Segment Start: Dataset records
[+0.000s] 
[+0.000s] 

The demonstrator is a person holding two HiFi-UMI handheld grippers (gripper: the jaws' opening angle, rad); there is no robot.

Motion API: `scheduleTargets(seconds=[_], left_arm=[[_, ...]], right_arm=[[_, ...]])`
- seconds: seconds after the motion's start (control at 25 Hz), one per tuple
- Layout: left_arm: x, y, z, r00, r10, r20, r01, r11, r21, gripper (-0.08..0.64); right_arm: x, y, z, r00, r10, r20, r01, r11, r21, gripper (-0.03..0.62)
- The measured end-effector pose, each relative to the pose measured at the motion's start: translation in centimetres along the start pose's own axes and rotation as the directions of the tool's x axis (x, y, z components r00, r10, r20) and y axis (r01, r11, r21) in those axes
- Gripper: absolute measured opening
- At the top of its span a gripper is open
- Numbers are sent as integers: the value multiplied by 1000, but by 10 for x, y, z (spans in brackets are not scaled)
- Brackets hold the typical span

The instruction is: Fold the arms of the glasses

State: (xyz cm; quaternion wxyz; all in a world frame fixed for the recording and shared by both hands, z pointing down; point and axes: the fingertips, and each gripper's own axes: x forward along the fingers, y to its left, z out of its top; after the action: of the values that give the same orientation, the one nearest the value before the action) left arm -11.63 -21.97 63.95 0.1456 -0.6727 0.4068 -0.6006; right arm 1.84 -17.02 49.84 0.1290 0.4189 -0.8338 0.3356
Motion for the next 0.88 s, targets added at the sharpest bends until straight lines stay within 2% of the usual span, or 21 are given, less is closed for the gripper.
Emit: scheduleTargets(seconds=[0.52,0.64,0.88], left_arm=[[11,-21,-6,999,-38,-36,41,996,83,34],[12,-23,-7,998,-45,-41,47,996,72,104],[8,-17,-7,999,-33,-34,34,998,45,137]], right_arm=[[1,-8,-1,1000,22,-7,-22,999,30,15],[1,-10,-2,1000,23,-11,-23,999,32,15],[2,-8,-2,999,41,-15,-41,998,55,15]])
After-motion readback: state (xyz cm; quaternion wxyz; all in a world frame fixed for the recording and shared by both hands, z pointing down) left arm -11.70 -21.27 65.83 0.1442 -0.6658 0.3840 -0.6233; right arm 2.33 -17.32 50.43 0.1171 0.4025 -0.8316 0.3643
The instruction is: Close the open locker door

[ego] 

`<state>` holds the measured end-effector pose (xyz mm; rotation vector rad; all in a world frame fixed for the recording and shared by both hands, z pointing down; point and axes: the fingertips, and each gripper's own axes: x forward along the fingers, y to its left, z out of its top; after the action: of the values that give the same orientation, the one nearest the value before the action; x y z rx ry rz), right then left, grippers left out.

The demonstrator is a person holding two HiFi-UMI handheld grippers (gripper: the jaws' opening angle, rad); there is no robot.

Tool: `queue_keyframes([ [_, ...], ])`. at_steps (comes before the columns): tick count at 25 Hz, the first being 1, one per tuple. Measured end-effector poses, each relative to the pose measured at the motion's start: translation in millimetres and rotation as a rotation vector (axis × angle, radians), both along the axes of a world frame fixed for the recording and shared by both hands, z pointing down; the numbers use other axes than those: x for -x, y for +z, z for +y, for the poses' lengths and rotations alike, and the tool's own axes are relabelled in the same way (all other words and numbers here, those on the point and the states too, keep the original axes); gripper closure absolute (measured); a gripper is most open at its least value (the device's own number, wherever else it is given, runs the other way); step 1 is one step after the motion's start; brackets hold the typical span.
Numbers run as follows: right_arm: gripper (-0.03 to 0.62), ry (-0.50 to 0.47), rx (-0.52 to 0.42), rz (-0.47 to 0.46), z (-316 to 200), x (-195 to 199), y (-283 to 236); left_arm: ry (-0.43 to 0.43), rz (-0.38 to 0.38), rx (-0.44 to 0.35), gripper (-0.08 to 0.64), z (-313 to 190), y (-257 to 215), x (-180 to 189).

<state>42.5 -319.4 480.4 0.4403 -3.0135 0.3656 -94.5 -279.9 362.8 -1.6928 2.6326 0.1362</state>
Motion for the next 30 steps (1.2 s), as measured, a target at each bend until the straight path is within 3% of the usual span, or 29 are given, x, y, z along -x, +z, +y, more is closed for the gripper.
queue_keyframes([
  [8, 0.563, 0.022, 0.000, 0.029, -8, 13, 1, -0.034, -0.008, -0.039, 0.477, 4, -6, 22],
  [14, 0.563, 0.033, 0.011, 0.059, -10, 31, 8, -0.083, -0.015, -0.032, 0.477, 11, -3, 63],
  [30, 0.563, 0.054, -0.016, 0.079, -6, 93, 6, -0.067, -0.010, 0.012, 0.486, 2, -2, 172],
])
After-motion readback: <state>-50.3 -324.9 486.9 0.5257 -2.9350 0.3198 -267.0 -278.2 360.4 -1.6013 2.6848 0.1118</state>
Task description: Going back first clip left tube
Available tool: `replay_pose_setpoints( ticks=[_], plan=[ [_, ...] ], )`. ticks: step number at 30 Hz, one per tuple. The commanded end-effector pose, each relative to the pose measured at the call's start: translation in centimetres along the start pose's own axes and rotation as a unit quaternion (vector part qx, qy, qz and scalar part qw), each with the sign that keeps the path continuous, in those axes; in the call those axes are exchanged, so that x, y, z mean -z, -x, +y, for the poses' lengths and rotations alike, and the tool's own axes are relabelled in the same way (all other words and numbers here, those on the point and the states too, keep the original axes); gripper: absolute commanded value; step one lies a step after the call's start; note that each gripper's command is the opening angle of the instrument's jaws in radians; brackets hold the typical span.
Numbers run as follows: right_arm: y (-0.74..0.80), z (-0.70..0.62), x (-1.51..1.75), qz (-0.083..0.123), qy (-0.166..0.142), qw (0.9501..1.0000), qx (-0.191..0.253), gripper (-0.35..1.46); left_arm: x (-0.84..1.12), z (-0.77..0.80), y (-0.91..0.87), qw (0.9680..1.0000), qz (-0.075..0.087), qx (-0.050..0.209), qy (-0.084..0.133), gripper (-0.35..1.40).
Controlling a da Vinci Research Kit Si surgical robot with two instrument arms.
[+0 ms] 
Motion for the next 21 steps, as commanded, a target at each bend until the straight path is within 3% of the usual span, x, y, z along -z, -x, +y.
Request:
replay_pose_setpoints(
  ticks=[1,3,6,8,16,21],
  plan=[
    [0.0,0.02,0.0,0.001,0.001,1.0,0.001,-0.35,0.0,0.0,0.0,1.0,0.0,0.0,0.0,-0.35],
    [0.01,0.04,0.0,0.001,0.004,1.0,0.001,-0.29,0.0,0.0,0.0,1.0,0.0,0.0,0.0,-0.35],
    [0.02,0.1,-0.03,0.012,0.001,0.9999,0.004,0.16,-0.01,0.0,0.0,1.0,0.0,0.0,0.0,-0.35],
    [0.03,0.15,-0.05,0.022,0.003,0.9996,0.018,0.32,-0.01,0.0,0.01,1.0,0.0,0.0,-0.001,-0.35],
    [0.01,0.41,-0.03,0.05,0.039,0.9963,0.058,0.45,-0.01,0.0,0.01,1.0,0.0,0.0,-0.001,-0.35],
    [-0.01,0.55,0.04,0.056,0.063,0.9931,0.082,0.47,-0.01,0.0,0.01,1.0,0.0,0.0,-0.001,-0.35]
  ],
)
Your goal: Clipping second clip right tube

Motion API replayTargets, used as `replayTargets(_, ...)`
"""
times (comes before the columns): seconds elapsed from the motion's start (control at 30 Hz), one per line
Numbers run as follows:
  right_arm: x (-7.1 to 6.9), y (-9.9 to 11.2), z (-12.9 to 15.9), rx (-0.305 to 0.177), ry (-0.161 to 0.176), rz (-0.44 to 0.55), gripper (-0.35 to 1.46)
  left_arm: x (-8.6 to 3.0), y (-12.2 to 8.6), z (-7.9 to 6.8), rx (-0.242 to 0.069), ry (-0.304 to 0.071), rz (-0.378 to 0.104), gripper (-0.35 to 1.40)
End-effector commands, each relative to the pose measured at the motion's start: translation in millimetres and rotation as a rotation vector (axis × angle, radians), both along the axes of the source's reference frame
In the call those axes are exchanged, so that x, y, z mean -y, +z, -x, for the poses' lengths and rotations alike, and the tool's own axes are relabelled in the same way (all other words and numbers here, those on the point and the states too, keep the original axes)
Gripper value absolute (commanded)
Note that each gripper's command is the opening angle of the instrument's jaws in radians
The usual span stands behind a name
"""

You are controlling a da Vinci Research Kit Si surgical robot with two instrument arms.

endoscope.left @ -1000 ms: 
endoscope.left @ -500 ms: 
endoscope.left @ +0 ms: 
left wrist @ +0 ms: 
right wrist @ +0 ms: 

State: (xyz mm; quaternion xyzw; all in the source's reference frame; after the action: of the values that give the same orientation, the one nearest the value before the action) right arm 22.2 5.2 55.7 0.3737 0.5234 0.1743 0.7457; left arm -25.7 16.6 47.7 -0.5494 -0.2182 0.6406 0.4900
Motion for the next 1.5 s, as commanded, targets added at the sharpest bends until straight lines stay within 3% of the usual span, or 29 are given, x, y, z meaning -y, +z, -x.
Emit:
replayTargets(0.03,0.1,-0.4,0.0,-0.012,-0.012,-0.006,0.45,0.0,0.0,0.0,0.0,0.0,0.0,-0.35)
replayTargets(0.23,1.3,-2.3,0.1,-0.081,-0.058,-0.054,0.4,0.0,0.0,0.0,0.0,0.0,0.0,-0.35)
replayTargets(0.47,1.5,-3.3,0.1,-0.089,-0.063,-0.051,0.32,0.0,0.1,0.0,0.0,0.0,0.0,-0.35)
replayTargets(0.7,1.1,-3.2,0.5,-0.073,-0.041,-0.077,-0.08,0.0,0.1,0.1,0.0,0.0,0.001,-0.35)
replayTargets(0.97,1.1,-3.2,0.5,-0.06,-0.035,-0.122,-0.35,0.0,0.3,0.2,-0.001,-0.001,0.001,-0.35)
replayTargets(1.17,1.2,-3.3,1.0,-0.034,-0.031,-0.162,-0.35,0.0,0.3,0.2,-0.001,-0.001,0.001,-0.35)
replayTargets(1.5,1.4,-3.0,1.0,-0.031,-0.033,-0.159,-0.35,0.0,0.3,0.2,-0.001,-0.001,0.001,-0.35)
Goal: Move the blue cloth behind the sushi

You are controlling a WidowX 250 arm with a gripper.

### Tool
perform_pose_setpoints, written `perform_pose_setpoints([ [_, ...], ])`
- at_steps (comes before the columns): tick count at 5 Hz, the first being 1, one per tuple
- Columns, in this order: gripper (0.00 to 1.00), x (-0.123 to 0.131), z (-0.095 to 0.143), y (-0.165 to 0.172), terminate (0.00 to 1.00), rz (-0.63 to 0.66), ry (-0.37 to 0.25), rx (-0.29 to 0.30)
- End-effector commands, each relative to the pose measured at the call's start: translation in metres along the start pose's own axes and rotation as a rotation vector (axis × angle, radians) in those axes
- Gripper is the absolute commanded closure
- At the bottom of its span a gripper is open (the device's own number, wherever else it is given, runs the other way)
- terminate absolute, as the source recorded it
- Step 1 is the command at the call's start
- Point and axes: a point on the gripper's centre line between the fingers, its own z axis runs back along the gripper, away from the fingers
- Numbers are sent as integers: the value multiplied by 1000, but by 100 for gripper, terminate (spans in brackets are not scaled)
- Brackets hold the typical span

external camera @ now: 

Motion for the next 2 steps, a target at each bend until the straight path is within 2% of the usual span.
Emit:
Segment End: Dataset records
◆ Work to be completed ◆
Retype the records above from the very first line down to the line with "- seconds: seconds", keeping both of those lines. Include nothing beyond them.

◆ Task answer ◆
[+0.000s] 
[+0.000s] 

The demonstrator is a person holding two HiFi-UMI handheld grippers (gripper: the jaws' opening angle, rad); there is no robot.

Motion API: `scheduleTargets(seconds=[_], left_arm=[[_, ...]], right_arm=[[_, ...]])`
- seconds: seconds after the motion's start (control at 25 Hz), one per tuple

No other output is expected for this exercise.